Bringing uniformity: Minister of state for chemicals and fertilizers Srikant Jena

Companies typically get gas under the administered pricing mechanism (APM) and that from the Krishna-Godavari gas fields of Reliance Industries Ltd at $4.2 per million British thermal units (mmBtu). ONGC C-series gas is sold at $5.25 per mmBtu while gas from the Panna-Mukta-Tapti (PMT) fields is priced slightly higher at $5.6-5.7 per mmBtu.

Domestic demand for gas is 30-31 mt. India produces 21-22 million tonnes of urea and imports the balance requirement.

At present, the notional cost of production of about a tenth of the urea produced domestically is pegged to international parity pricing (IPP). This production is over and above 110% of the capacity that these units had notified to the government when they were set up.

For this extra production, the government incentivises companies by allowing them a notional cost of production at 85% of the prevailing international price. While imported urea costs $430-450 per tonne, urea benchmarked to IPP costs $80-100 per tonne less.

Since urea is a subsidised commodity, such a calculation of the notional production cost is essential for determining the minimum profit the government can allow for fertilizer companies.

At present, gas for urea is “pass through", which means that the entire cost of gas going towards producing urea is borne by the government. Typically, the cost of gas makes up for 70-80% of the cost of producing urea, the most dominant fertilizer.

Of the 28 urea producing units in the country, 20 use gas as feedstock while the rest are fired by the more expensive naphtha, fuel oil, low sulphur heavy stock or furnace oil.

The government was mulling taking plants producing non-urea fertilizers off price-regulated gas and putting them on a free-market gas price mechanism, Mint reported on 11 December.

In a meeting on 24 February, an empowered group of ministers (EGoM) on gas asked the fertilizer ministry to come up with a mechanism to take non-urea units off the regulated gas price regime. Ministry officials said they have submitted their proposals on this.

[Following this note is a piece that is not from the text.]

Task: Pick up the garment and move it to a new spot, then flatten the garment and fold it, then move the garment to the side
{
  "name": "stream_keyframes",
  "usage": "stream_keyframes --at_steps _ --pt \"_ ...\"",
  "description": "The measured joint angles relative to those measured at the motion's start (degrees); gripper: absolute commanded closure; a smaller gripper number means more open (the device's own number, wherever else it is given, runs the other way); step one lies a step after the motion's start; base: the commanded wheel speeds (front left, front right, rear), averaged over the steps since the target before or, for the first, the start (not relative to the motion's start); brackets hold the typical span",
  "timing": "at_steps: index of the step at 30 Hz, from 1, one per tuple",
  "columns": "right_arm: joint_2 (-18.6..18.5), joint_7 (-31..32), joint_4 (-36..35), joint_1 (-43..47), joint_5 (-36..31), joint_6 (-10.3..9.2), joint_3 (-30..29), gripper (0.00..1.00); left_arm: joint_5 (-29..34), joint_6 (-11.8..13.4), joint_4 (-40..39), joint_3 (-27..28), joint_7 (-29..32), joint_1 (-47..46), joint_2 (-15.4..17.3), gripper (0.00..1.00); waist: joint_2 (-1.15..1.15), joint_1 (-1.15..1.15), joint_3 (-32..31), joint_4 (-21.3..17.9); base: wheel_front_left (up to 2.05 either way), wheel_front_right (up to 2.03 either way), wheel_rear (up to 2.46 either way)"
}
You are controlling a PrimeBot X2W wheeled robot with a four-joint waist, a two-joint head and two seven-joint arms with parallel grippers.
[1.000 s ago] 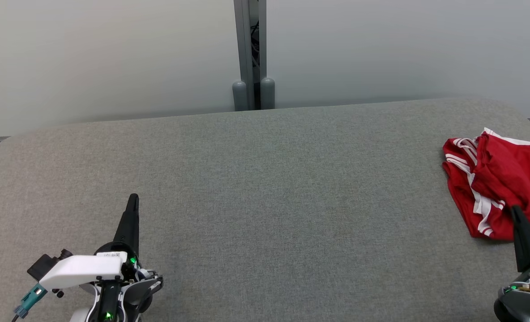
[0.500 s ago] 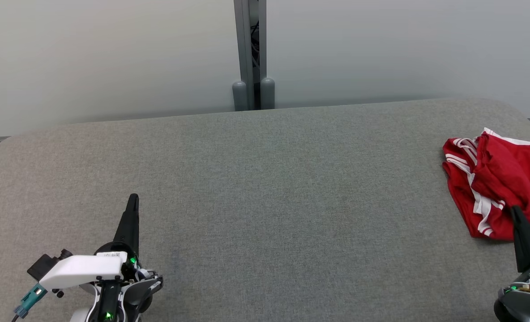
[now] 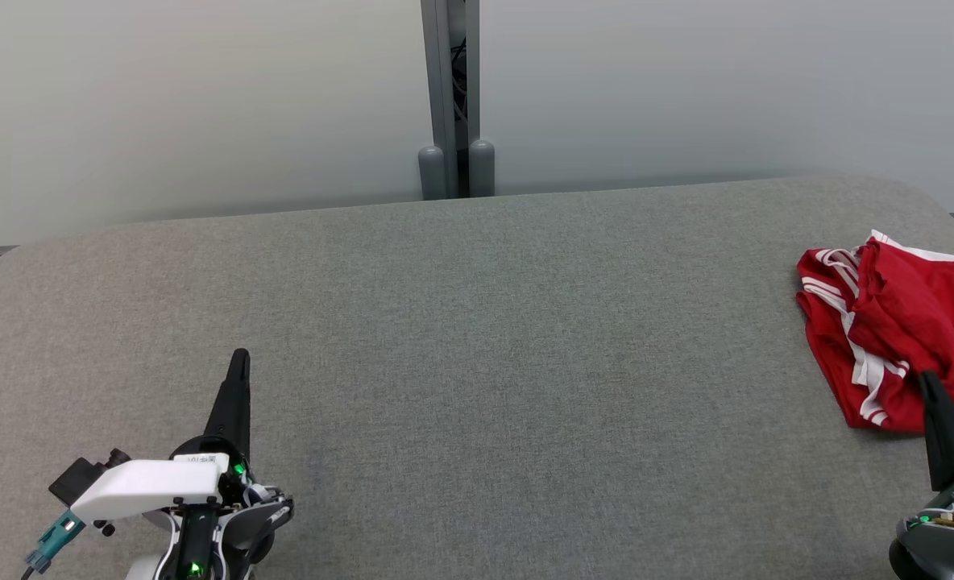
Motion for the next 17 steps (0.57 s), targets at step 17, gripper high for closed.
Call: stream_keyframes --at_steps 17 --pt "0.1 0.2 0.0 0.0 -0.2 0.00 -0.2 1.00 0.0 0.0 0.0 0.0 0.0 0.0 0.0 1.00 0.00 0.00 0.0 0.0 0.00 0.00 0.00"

“In the last EGoM meeting on gas issues, it was decided to recover the differential cost of cheaper gas made available to P&K (phosphatic and potassic—referring to non-urea fertilizers) industry, as P&K industry has been decontrolled and are making exorbitant profits by selling at free retail prices," Jena said in his note. “Similar reasoning also holds good for urea units benchmarked to international parity pricing and the department may, therefore, analyse the possibility of recovery of differential cost of cheap gas made available to the industry w.r.t (with respect to) market determined gas price."

Selling prices of non-urea fertilizers like di-ammonium phosphate and muriate of potash were freed from government control in April 2010. Urea prices continue to be government-controlled.

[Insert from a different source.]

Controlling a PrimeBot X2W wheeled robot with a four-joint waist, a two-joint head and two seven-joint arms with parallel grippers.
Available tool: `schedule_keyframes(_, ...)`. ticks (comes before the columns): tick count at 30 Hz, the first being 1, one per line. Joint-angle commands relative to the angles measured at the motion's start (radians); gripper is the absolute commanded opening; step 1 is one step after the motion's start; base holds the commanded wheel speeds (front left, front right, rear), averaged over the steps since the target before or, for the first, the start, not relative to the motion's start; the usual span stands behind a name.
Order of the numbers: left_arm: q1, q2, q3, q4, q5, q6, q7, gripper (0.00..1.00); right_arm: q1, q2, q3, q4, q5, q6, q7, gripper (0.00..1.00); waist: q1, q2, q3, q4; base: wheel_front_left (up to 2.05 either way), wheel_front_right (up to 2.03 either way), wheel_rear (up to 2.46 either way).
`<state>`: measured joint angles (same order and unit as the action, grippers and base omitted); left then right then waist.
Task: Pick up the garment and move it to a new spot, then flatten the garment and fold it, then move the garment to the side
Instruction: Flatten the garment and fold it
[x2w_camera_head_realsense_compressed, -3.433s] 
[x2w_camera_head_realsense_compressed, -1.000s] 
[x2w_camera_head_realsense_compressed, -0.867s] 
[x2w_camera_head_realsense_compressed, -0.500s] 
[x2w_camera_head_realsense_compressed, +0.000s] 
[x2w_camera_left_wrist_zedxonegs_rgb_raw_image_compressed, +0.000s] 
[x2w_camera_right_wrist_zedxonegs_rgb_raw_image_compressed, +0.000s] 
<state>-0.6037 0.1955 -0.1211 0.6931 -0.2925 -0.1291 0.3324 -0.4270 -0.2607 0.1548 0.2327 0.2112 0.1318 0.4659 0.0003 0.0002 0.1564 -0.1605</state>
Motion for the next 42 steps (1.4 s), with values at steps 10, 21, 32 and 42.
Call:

A proposal to raise the selling price of urea by 10%, which was taken up by the cabinet committee on economic affairs on 14 June, was referred back to a separate group of ministers looking into the issue after Jena opposed the move. Mint reported on Jena’s opposition on 28 June.

Jena’s opposition in this case was primarily on the industry’s demand for extra compensation to account for an inflationary increase in the fixed cost component within their notional cost structure.

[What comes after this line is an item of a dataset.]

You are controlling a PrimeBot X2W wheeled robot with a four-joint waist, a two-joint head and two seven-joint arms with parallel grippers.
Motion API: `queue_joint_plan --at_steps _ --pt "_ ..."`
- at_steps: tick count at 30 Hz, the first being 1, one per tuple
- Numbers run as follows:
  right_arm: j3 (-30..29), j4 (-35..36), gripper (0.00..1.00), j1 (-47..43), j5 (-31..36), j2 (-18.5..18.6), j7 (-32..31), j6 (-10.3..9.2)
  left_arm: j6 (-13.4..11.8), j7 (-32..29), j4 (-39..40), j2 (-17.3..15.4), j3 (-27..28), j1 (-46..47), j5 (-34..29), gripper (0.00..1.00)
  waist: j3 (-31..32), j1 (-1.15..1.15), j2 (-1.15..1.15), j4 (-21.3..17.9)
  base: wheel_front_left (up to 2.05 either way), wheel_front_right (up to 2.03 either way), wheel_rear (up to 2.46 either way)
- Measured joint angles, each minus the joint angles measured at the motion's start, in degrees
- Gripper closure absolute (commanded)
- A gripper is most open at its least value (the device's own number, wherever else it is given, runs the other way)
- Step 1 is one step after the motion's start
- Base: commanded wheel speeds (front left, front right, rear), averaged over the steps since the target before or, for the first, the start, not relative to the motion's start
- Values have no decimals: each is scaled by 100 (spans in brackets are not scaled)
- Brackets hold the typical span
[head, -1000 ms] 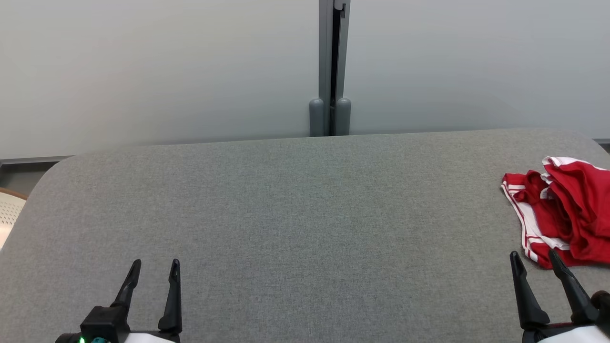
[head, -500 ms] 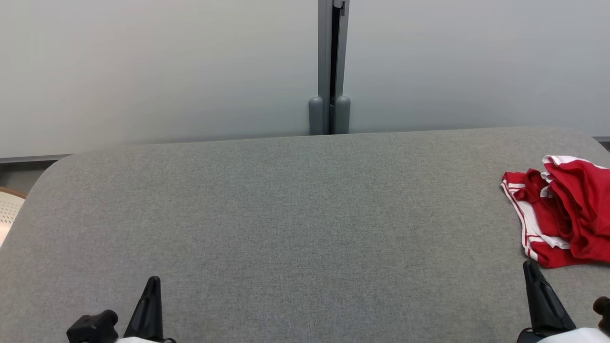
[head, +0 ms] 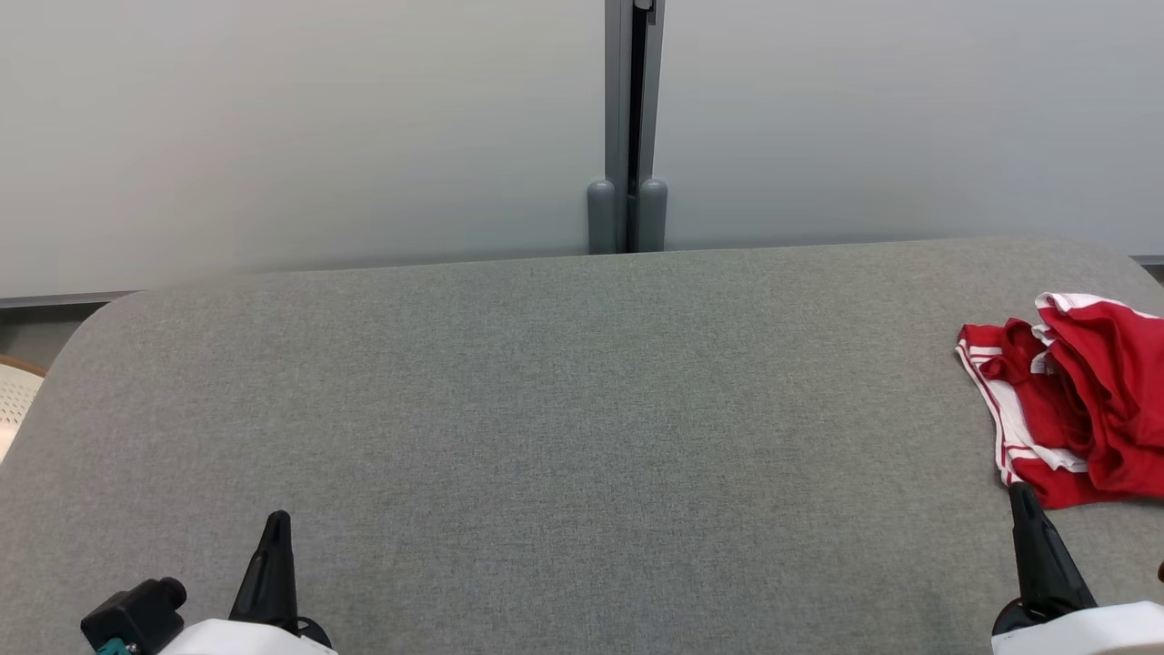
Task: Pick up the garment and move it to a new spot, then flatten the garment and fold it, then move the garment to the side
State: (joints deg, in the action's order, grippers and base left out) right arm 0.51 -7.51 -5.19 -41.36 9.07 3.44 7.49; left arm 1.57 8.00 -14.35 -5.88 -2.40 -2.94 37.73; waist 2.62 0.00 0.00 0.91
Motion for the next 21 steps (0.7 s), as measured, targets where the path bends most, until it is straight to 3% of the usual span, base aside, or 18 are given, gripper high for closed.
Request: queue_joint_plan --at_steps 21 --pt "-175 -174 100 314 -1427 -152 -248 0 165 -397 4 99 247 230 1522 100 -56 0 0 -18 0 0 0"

The ministry’s proposal had allowed for an across-the-board fixed cost increase of 350 per tonne for all units, but Jena questioned the move saying such an increase was unwarranted.

There is, however, a divergence of views within the department of fertilizers on the issue. A top official in the department said unless the government incentivises companies they will have no reason to invest in the sector or keep running their units.

An executive in the main industry lobby group, Fertilizer Association of India, also opposed Jena’s suggestions.

“Such a move would mean that companies would have no incentive to add capacity and produce more," this executive said. He added that if companies stopped producing more than their mandated capacity, India’s import dependence on costlier urea will go up by at least 2 mt.